Scientific classification
- Kingdom: Animalia
- Phylum: Chordata
- Class: Actinopterygii
- Order: Perciformes
- Family: Percidae
- Genus: Etheostoma
- Species: E. barbouri
- Binomial name: Etheostoma barbouri Kuehne & Small, 1971

= Teardrop darter =

- Authority: Kuehne & Small, 1971
- Conservation status: LC

Species of fish

The teardrop darter (Etheostoma barbouri) is a species of freshwater ray-finned fish, a darter from the subfamily Etheostomatinae, part of the family Percidae, which also contains the perches, ruffes and pikeperches. It is endemic to the eastern United States. It is only found in Kentucky and Tennessee, where it occurs in the middle to upper reaches of the Green River drainage. It inhabits small rivers and creeks and rocky pools where it feeds on the larvae of blackflies and midges, immature stages of caddisflies and mayflies, and cladocerans and copepods. This species can reach a length of 6 cm, though most only reach about 4.2 cm. This species creates nests in which the females deposit their eggs and these are guarded by the male and have been found to contain between 40 and 80 eggs.

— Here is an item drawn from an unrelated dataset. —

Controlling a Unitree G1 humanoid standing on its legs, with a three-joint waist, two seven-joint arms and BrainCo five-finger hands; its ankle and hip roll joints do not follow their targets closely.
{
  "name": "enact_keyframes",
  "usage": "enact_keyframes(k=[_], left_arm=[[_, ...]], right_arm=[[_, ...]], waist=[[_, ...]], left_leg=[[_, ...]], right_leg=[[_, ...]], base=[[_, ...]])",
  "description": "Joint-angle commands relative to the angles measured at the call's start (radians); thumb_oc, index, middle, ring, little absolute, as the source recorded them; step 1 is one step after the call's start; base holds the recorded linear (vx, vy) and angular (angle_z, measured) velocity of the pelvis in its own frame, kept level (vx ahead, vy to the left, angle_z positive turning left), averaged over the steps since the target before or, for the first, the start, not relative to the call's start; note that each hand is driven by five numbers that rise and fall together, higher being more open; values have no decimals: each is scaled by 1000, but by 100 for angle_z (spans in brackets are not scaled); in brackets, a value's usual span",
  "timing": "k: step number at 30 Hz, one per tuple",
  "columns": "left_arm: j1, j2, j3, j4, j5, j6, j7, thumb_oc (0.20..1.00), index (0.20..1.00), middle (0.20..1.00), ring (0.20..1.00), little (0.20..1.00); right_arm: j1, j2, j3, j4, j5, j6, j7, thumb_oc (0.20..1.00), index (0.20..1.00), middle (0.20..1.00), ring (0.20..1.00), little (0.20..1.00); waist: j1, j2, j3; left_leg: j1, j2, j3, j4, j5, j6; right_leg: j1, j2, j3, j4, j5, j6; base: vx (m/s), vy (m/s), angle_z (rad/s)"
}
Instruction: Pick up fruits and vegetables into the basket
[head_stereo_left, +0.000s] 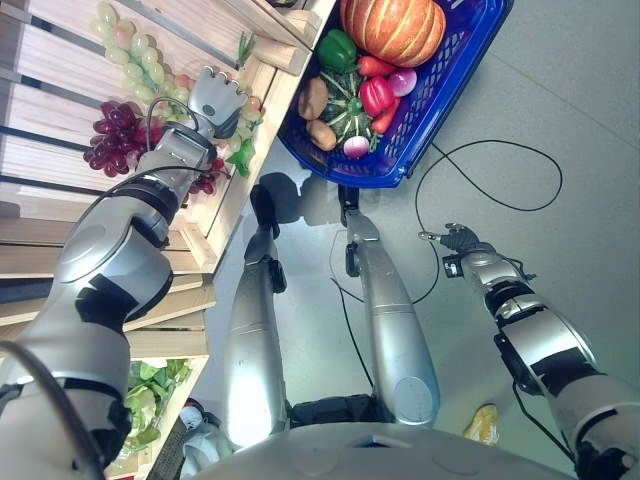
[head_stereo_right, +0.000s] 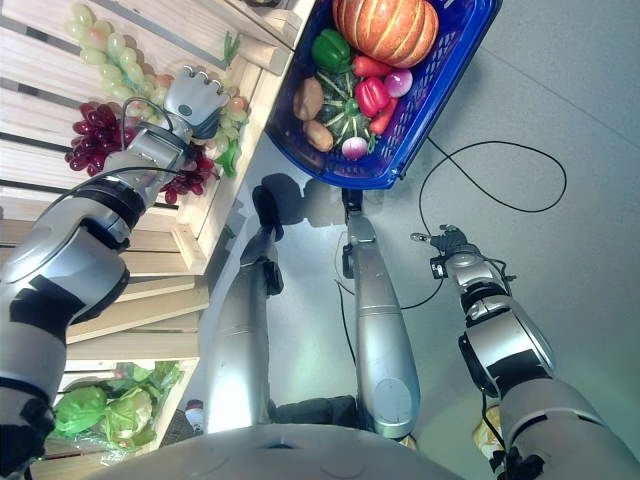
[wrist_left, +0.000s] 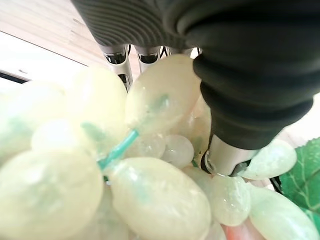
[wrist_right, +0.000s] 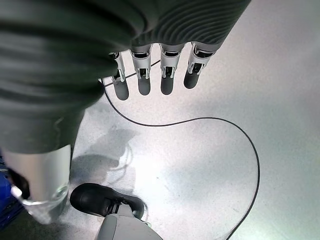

The teardrop darter was first formally described by Robert A. Kuehne and James W. Small Jr. in 1971 with the type locality given as Brush Creek, a tributary of the Green River, 2.7 miles north of Liberty, Casey County, Kentucky. The specific name honours Professor Roger W. Barbour (1919–1993) in recognition of his contribution to the knowledge of Kentucky's vertebrate fauna.